Dan Pallotta speaking at TED (Photo: James Duncan Davidson)

Dan has been a lightning rod in the nonprofit sector for more than a decade because he has been such a vocal, unabashed voice for change.  He was fully transparent about this, starting his talk explaining how challenging and frustrating it was when his company was shut down because of the backlash that came when it became clear that putting on the rides/walks used up a big portion of the funds that people raised – despite the nearly $300 million net raised for these charities.

The two most controversial points Dan made in the talk were about nonprofit pay and fundraising.  On nonprofit pay, the line I found most memorable was, “You can make $50 million in a year selling violent video games to kids and they put you on the cover of Wired magazine; but if you make $500,000 as a nonprofit executive director working on solving some of the world’s toughest problems they will run you out of town.”  Indeed.

On fundraising, Dan’s big point is that if you can take a philanthropic dollar and turn it into $10 or $100, then it is absurd not to do so and even more absurd for a philanthropist to feel like you are wasting her money when you spend it in this way.

What I love about Dan’s talk is the conversations it forces us to have, ones that get to the heart of what philanthropy is, why people give, and what it will take to make real change in the world.
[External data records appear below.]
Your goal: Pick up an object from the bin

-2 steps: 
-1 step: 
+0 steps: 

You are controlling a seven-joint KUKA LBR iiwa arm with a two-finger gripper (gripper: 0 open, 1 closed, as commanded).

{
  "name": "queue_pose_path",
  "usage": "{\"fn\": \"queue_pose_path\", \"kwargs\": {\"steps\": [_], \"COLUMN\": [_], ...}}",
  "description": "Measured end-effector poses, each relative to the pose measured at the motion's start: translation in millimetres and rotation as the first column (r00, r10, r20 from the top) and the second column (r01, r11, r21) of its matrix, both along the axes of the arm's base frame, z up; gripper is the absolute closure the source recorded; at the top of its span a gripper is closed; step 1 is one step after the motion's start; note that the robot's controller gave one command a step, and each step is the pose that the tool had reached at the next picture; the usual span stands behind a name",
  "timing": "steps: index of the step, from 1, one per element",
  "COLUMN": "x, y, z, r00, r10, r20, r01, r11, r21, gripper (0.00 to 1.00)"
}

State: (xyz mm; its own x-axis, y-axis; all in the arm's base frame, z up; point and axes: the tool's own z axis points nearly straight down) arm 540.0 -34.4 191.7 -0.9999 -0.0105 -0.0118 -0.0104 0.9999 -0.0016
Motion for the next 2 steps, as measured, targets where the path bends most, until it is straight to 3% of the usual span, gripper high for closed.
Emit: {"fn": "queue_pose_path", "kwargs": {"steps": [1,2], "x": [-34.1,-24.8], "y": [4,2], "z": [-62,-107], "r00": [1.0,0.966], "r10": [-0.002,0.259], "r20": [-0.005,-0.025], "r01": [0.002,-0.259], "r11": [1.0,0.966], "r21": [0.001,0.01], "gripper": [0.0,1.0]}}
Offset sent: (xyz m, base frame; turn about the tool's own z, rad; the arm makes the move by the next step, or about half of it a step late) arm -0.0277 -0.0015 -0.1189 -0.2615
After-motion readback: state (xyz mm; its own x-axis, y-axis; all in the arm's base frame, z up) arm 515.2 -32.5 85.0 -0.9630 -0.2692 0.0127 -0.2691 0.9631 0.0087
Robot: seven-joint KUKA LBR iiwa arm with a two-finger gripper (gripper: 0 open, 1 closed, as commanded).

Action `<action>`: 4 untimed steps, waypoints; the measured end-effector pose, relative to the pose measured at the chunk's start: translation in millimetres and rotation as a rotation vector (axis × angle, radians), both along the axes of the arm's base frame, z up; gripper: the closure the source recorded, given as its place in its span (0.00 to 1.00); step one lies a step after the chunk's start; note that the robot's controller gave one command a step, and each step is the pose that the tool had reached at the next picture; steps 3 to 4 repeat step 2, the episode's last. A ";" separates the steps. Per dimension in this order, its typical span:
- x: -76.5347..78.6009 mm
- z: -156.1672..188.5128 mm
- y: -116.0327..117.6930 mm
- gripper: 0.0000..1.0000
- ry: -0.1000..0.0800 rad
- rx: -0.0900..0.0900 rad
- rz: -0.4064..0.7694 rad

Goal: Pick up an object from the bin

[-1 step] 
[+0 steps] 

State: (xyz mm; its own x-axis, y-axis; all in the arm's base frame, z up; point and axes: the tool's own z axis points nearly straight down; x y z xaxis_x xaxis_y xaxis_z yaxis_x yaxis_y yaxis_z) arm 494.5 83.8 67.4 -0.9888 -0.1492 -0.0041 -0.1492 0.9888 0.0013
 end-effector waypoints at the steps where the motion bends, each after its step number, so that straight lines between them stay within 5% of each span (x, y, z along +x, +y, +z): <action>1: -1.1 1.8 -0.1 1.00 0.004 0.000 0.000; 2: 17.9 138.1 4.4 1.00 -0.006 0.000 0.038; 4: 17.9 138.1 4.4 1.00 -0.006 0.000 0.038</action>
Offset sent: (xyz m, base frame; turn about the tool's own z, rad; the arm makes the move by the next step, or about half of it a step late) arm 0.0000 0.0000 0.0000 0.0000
To me the conversation starts with a basic question: do you think that the people who work for nonprofits are adding value; or, put more technically, is the amount of good they create – in terms of the problem you’d like them to solve – greater than they amount that they are paid.  (Ironically, it’s easiest to figure out this question when you analyze a person on the fundraising because you can easily quantify the funds she raises against how much she costs the organization.) If you don’t feel like nonprofit organizations/their staff add value, then it’s easy to conclude that the organization itself should take up as few resources as possible.

Philosophically, one wants as much ______ (money, water, chickens, anti-malarial bednets) to land in the hands of the needy recipients as is humanly possible, and so one wants a nonprofit sector whose only role is to do the minimum possible to make those ________ (things) end up in others’ hands, and to eat up as little as possible of each donated dollar to make that happen along the way.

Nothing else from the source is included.